Check out this new article by Elyas Meguellati, Assaad Zeghina, Shazia Sadiq, and Gianluca Demartini, exploring how large language models (LLMs) can make social media moderation smarter—not by churning out more synthetic data, but by cleaning and contextualising what we already have.
The paper focuses on complex content like propaganda, hate speech, and toxic memes—tasks where LLMs in “zero-shot” settings often fall short. Instead of relying on traditional synthetic data generation, the authors propose a semantic augmentation approach: prompting LLMs to clean noisy inputs and add short, meaningful explanations. This enriches the training data without increasing its volume.
They tested their method on three datasets. The main one was SemEval 2024’s persuasive meme dataset, a tough multi-label task involving 22 different propaganda techniques. They also validated on two widely used benchmarks: Google Jigsaw’s toxic comments and Facebook’s hateful memes. These datasets combine textual and multimodal content, pushing models to go beyond surface-level cues.
Here’s how the method works. First, image captions (generated using tools like BLIP and GIT) are cleaned by prompting LLMs like GPT-4o, LLaMA 3.1, or Sonnet 3.5. Invalid or overly sanitised outputs are filtered out. Then, for each meme, an LLM generates a short explanation highlighting rhetorical strategies or hateful triggers. These cleaned captions and explanations are then used to augment the model inputs.
The results? Adding explanations to meme text consistently improved classification performance across all datasets, especially when using GPT-4o. Combining text, cleaned captions, and explanations (T+C+E) produced the best results—beating zero-shot LLMs and traditional multimodal models like CLIP. However, using explanations alone didn’t perform well, showing that context needs to be layered, not isolated.
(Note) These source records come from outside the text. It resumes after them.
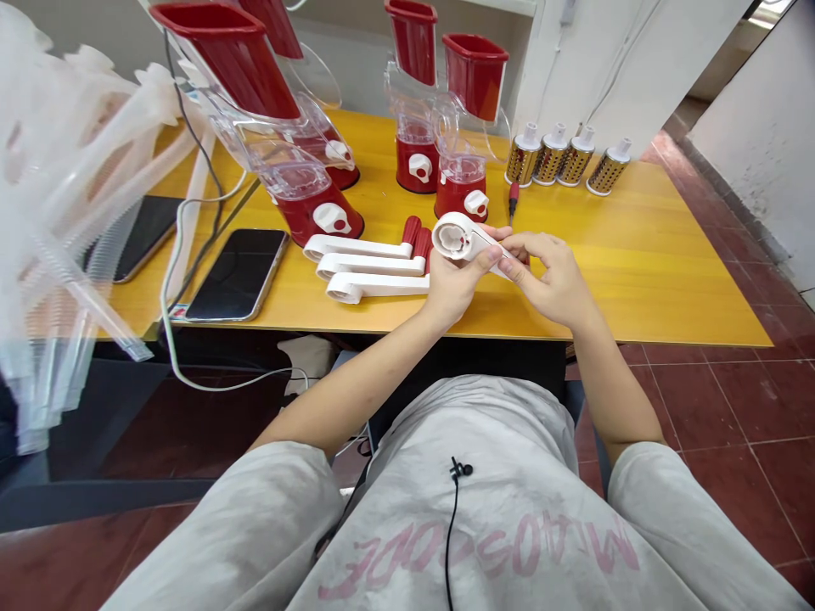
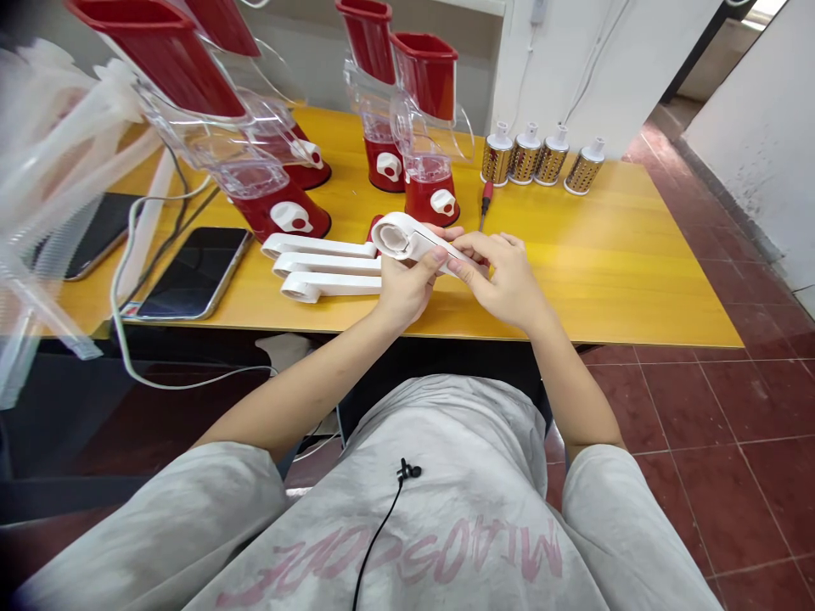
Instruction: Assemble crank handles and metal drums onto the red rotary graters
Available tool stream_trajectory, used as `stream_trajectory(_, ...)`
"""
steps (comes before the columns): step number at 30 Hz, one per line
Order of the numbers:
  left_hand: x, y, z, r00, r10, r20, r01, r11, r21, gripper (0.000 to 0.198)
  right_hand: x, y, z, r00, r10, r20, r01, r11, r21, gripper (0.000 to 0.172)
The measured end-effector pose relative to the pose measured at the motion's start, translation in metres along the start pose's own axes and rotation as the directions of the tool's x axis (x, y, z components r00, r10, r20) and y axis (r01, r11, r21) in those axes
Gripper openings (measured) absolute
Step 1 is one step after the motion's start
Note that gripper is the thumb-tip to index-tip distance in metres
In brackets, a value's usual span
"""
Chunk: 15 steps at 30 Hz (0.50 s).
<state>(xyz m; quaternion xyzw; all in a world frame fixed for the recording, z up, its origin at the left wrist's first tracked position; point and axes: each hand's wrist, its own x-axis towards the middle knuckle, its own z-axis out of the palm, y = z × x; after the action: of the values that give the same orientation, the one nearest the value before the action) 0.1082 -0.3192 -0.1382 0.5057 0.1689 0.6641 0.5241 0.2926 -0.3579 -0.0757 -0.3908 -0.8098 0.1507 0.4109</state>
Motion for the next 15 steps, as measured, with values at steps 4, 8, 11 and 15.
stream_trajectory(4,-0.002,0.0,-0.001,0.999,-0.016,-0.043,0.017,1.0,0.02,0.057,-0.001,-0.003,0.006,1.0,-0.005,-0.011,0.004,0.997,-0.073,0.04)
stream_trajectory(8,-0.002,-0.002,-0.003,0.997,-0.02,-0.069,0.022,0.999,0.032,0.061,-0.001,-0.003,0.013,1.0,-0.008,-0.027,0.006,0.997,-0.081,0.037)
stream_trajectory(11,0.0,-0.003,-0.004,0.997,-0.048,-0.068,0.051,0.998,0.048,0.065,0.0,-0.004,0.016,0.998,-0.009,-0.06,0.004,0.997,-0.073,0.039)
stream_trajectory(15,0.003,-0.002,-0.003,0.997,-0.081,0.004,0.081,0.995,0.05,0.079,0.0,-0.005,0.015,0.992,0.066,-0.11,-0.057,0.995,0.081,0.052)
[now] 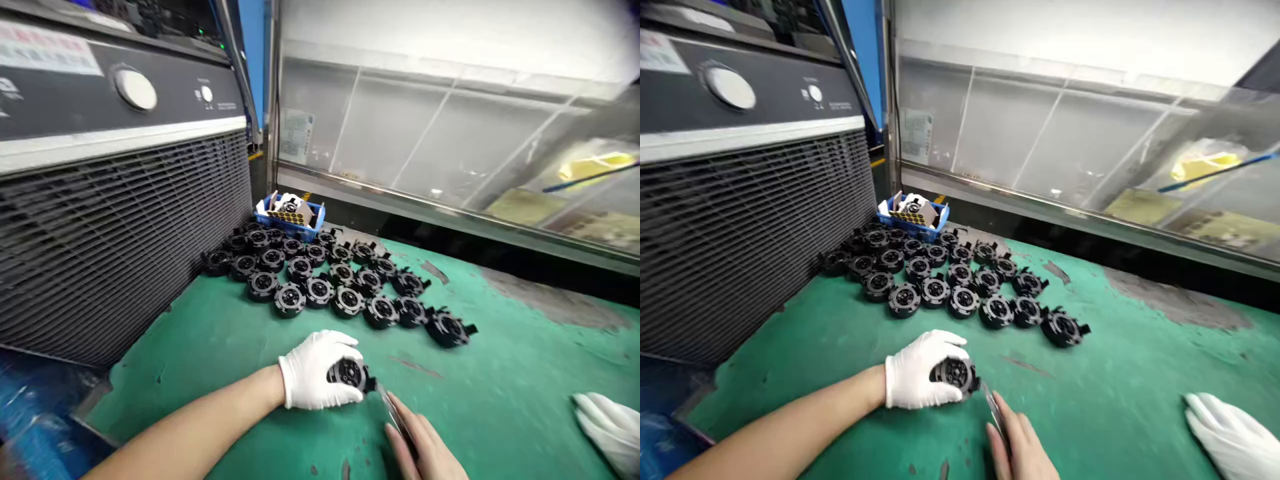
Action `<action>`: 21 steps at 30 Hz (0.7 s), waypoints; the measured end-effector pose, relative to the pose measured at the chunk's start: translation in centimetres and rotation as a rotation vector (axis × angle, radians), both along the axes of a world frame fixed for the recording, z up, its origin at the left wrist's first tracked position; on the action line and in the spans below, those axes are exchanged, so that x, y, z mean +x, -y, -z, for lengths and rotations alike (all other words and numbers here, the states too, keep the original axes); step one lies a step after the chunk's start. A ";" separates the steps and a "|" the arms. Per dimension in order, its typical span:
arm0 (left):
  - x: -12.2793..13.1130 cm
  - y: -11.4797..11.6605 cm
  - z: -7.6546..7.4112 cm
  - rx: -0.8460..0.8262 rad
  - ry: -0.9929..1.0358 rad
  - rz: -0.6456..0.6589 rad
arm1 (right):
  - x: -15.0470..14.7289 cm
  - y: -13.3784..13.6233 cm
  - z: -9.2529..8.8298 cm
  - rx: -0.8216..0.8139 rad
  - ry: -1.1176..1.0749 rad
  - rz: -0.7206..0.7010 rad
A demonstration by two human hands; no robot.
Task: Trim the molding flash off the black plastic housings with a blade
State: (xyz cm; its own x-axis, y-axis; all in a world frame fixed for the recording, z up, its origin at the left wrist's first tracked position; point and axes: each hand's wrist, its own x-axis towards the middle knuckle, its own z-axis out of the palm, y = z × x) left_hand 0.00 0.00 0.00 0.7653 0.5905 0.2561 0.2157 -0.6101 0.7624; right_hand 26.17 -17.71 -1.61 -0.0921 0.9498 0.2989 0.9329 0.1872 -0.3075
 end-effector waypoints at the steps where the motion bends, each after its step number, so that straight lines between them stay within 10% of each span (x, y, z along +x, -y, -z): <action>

In domains with explicit hate (like racist memes or toxic comments), LLMs tend to censor crucial signals. To work around this, the team developed a trigger-based strategy where LLMs flag key offensive terms alongside explanations. This helped preserve critical signals while still complying with safety filters.
The study offers clear policy and research implications. First, semantic augmentation—done right—can reduce dependence on costly human annotations while maintaining accuracy. Second, LLMs are not ready to replace traditional classifiers in high-context tasks but can play a powerful supporting role. Finally, open-source LLMs like LLaMA offer a promising, lower-cost alternative for this kind of work.